アドバンテッジ、東京スターへのTOBで最終調整
[東京 7日 ロイター] 米投資ファンドのローンスター [LS.UL] が進めている傘下の東京スター銀行8384.Tの株式売却で、国内系投資ファンドのアドバンテッジ・パートナーズ(東京都千代田区)が早ければ今秋にも株式公開買付(TOB)を実施する方向で最終調整に入っていることが明らかになった。
複数の関係筋がロイターに明らかにした。
アドバンテッジはTOBでローンスターが保有する東京スター銀の発行済み株式約68%すべてと、その他の少数株主の持ち分も取得する方向だ。関係筋によると、TOB価格は1株あたり41万円程度の見込み。発行済み株式すべてを買収した場合、総額は2870億円程度。東京スター銀の株式は上場廃止になる。
アドバンテッジとローンスターは金融庁と、東京スター銀の主要株主変更について認可を得る交渉を続けているが、交渉は最終調整に入っているという。ある関係者は「先週の話し合いで諸問題の打開策をみつけることができた」と語った。

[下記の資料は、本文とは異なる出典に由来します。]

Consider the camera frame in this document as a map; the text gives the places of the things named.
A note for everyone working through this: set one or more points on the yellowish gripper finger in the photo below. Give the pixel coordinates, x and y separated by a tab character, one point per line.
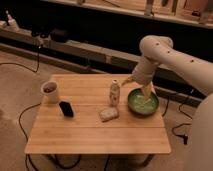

東京スター銀は2005年10月、1株43万円で東証1部に上場した。ローンスターは保有する東京スター銀行株の約3割を売却してエグジット(投資回収)した結果、売却益約900億円を手にした。ローンスターが今回、保有株式をすべて別のファンドに売却することで、株式は再度、非上場化することになる。市場関係者の間では「売却益を得るために、たった2年程度しか株を公開させないとは、身勝手な行動だ」(大手証券)との批判が出ている。関係者によると、金融庁も少数株主の保護の観点に欠けているのではないかとの懸念から、ローンスターやアドバンテッジなどから詳しく事情を聞いたもようだ。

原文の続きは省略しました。